Aim of the exercise » Please tally the lines of the listing that hold the string "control", and reply with that total only.

____________

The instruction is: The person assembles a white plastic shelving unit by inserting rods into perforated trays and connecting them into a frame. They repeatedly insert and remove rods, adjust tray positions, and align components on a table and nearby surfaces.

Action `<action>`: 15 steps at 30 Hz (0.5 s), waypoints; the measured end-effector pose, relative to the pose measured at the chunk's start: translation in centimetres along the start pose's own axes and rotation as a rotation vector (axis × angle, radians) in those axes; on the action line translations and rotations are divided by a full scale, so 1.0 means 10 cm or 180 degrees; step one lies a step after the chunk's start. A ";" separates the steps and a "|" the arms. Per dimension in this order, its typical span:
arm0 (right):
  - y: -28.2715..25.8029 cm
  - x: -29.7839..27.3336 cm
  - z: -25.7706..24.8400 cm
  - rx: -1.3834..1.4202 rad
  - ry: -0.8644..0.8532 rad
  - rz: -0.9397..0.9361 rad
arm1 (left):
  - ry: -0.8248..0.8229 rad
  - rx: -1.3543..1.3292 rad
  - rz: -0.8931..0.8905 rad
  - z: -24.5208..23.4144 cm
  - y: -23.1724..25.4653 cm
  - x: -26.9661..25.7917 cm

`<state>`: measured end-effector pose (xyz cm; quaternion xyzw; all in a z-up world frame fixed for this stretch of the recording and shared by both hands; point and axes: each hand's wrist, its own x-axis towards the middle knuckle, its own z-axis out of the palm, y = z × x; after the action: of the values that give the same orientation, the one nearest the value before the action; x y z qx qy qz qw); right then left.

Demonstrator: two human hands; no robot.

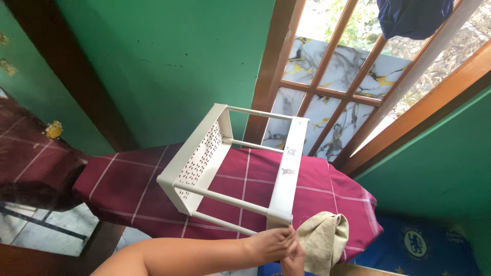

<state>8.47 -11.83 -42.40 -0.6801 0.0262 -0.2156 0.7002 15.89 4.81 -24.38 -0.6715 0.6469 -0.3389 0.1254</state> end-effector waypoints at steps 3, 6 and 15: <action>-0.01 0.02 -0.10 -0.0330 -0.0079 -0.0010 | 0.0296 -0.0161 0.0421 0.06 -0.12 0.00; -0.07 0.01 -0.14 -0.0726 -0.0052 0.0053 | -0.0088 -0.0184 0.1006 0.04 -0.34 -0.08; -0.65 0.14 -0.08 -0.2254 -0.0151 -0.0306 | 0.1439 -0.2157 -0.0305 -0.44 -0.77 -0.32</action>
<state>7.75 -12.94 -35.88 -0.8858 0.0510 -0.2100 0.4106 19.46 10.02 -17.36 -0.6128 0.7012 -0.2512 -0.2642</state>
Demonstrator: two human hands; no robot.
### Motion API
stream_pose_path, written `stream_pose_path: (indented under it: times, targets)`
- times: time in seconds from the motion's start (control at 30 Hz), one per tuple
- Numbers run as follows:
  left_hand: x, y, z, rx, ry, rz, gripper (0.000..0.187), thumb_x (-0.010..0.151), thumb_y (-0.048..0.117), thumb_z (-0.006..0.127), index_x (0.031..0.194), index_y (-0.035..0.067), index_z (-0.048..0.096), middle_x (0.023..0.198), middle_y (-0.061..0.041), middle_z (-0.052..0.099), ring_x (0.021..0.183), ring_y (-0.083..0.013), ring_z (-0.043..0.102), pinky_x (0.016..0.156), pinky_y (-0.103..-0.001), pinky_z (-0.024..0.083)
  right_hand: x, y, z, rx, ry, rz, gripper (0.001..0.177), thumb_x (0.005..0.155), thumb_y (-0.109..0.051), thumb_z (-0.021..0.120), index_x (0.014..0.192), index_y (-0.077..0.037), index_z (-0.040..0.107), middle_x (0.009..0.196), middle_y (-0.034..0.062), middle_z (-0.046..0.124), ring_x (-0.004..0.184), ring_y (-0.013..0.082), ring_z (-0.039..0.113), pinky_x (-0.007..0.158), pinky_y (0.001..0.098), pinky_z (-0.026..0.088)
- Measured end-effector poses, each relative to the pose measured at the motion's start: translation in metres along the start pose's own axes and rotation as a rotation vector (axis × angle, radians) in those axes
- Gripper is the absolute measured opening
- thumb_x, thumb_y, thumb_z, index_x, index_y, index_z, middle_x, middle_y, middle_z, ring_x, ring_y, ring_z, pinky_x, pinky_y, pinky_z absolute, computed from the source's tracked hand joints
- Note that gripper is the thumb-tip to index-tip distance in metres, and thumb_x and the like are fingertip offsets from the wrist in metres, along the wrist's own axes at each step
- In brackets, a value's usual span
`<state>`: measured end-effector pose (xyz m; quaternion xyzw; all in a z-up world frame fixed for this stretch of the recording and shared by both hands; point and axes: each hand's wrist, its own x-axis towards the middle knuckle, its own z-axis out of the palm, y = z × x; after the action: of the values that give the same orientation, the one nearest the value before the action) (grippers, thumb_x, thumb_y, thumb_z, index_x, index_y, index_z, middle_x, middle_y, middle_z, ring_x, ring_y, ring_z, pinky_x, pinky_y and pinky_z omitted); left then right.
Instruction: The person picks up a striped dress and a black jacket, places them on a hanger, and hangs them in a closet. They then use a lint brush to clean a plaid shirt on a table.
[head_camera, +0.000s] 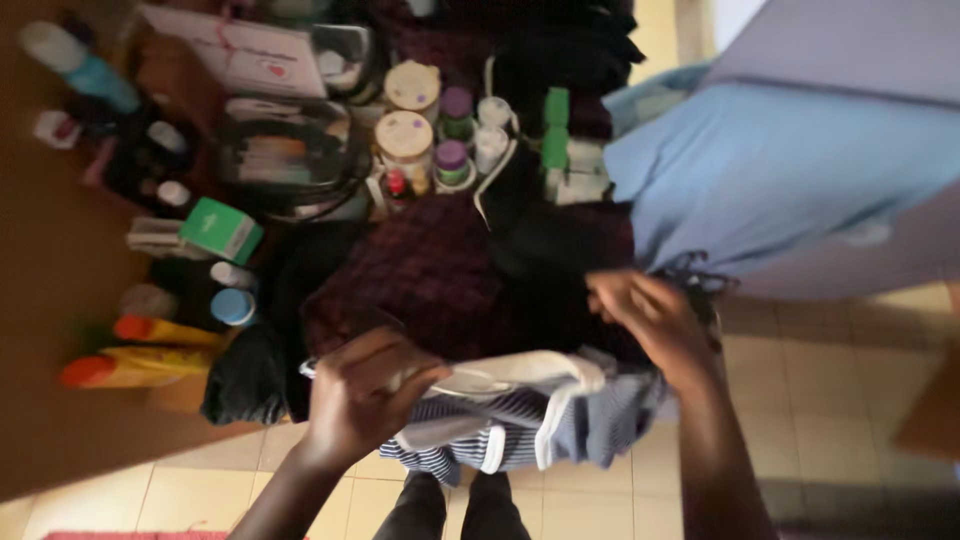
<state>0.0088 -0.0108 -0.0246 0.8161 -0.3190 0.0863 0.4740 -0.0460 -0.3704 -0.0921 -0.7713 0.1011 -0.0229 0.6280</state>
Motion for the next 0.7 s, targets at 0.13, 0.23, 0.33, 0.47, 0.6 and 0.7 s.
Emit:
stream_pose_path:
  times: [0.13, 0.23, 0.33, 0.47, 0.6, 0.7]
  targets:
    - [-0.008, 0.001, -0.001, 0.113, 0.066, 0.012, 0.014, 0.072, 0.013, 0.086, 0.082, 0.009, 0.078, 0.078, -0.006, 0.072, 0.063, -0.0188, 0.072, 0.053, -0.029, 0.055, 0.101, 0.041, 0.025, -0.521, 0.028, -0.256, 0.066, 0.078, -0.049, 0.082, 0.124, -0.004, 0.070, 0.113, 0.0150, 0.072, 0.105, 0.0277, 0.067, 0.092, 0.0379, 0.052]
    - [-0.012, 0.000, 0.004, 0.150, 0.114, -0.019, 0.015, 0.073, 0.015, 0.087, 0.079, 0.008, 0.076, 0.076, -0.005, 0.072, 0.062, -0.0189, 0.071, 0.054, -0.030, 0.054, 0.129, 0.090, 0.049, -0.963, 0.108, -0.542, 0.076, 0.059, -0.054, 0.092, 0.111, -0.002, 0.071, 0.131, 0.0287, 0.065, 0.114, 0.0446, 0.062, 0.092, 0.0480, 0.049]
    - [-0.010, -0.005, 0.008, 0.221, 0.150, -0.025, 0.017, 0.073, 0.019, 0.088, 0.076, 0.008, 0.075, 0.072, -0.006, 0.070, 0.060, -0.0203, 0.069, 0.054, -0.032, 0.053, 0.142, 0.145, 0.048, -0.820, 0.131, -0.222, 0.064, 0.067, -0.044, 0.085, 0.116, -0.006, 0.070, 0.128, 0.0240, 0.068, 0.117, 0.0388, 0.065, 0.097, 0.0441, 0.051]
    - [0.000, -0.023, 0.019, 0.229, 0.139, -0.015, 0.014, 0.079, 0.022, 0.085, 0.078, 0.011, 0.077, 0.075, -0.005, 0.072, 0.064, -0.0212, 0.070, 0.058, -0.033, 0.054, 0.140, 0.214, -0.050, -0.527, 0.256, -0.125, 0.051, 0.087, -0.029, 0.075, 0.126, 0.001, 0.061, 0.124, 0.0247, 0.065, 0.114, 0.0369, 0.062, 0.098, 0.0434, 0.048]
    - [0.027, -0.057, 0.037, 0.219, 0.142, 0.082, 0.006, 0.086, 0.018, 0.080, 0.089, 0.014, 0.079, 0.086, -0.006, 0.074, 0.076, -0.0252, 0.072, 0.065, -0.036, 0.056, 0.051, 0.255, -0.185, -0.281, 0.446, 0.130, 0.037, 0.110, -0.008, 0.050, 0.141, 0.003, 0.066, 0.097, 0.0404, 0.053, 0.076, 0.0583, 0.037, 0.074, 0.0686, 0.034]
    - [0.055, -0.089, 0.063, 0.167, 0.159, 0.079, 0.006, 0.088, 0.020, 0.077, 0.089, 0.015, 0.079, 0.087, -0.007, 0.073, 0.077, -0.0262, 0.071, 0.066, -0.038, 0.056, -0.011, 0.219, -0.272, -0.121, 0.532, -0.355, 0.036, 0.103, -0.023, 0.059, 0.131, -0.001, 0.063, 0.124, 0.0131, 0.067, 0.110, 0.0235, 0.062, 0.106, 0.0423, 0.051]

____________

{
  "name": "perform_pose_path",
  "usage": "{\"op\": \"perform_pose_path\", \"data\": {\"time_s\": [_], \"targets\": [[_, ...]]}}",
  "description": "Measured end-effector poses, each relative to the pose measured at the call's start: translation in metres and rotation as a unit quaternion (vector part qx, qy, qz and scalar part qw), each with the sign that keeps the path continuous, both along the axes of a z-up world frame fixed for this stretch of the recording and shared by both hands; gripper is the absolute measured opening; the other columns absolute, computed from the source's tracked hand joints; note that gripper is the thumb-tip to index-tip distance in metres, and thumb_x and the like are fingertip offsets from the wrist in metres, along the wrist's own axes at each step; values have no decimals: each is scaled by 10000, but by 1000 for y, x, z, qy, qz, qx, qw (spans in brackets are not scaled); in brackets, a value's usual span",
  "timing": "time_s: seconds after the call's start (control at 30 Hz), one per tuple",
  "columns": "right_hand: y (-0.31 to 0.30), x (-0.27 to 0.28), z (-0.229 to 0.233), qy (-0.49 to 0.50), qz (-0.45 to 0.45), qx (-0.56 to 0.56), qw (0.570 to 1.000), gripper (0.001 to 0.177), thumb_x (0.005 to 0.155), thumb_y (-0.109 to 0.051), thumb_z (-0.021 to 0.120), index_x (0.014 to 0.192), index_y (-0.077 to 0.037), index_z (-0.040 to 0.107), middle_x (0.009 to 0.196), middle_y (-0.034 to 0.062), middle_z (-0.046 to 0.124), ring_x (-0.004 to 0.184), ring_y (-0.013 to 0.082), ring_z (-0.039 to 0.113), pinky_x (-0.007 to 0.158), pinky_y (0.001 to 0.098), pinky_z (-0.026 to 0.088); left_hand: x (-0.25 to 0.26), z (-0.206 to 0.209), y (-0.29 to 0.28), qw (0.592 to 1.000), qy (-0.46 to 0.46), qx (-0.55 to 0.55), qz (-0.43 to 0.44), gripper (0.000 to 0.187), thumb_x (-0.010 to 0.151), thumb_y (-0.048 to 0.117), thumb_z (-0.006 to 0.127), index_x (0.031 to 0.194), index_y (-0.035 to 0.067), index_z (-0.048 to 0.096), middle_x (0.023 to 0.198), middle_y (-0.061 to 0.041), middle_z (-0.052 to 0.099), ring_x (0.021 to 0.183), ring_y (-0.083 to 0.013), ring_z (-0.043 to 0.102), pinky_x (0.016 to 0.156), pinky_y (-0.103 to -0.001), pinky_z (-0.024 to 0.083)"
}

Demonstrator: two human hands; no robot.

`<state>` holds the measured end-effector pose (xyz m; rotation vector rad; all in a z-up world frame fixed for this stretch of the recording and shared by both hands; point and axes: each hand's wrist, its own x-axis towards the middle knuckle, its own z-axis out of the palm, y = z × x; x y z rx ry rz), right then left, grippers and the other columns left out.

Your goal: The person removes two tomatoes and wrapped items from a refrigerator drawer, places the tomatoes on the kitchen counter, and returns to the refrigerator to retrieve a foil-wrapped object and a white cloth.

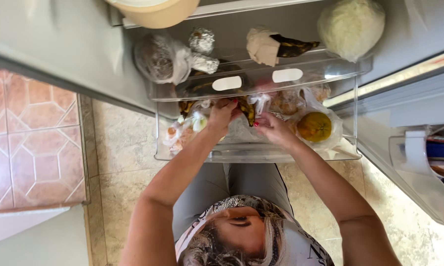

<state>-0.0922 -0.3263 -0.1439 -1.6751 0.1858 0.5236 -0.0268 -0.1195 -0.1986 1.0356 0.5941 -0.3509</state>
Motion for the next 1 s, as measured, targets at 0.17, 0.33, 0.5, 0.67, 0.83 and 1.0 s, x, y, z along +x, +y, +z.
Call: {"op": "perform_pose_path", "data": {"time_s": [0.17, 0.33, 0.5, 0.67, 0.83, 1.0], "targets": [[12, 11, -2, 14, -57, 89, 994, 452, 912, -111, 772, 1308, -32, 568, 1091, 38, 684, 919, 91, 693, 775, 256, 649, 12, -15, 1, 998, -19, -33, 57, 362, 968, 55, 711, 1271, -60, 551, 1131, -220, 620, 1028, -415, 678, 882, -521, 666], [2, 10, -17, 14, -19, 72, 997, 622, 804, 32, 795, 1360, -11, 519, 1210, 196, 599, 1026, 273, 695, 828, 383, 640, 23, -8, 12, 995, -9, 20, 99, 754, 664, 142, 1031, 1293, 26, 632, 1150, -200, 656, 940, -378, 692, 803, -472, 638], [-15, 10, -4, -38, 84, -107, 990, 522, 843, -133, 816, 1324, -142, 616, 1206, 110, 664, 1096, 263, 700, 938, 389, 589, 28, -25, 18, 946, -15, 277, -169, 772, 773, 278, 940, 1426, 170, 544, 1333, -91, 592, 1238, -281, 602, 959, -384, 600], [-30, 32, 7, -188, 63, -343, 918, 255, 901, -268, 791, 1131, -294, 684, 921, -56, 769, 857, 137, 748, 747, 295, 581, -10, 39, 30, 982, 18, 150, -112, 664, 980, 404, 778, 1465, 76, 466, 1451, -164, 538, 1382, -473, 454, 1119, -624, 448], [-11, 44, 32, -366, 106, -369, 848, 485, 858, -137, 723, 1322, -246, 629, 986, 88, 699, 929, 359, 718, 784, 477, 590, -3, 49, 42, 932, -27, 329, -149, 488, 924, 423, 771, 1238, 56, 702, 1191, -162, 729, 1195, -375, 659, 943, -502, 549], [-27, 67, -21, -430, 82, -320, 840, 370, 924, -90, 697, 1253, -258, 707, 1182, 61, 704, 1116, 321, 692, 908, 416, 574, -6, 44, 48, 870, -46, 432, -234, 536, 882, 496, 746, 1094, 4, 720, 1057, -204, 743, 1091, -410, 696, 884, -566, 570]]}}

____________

Output for this exercise » 2